Veremos en sucesivos artículos como la crisis sin precedentes en que vive inmersa la Iglesia Católica ha ido acompañada de sustanciales modificaciones en el terreno del lenguaje: supresión de la lengua latina acompañada de su reemplazo por traducciones de dudosa fidelidad; rechazo de la terminología escolástica, abandono de palabras (y, de los conceptos a ellos asociados) y transmutación semántica, hasta desembocar en un discurso ayuno de cualquier significado donde las palabras pronunciadas por los eclesiásticos contribuyen a la configuración de un universo sin finalidad ni sentido.

No en vano, como nos recuerda el episodio de la Torre de Babel, “la misteriosa eficacia del lenguaje para la confusión de las almas y para la dispersión de los pueblos aparece en los orígenes no menos claramente que, como reverso, su necesidad para explicar la formación del pensamiento y de la comunicación humana” (Rafael GAMBRA, El lenguaje y los mitos, Madrid: Speiro, 1983, pag. 10)


[1] Aunque sea una cuestión marginal a la principal que estamos tratando, conviene apreciar que la posición de Ratzinger salva los reproches que desde las ideologías progresistas se hacen a las posturas tomadas por los papas frente al liberalismo o al modernismo ya que, al menos, les concede que fueron expresiones de prudencia pastoral pero reduce a cuestión de tiempo la superación del magisterio de cada momento. La propuesta es sugerente para obviar, por ejemplo, las dificultades que plantea el magisterio conciliar y posconciliar -que tampoco está exento de dificultades ni podrá considerarse desde esta perspectiva un punto de llegada definitivo- pero nos parece una falsa solución que no va al fondo del problema.

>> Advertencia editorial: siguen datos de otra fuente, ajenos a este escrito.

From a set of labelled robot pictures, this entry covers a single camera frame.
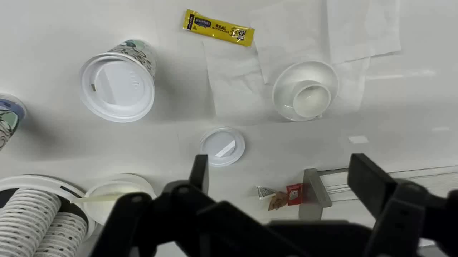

[2] Con el tiempo se ha demostrado que las prevenciones de Romano Amerio eran acertadas (Cfr Romano AMERIO, Iota Unum, 34.8: El dogma y sus expresiones). En efecto, la reconstrucción de la redacción de aquel texto (presentada ya en 1984 por los historiadores Alberigo y Melloni), demuestra que en el texto original italiano, revisado personalmente por el Papa, no estaba el inciso. Fue añadido cuando se realizó la traducción al latín y en L'Osservatore Romano se publicó el texto original, sin los retoques aportados en el momento de la traducción, probablemente -como apostilla Amerio- por alguien con mentalidad tradicional que quiso limar el desliz de Juan XXIII. Todavía hoy el texto se usa en una u otra versión según se quiera subrayar la novedad o la continuidad de la enseñanza conciliar. Así, la pagina web del Vaticano opta por lo primero y omite el inciso: "Una cosa es la substancia de la antigua doctrina, del "depositum fidei", y otra la manera de formular su expresión; y de ello ha de tenerse gran cuenta —con paciencia, si necesario fuese— ateniéndose a las normas y exigencias de un magisterio de carácter predominantemente pastoral".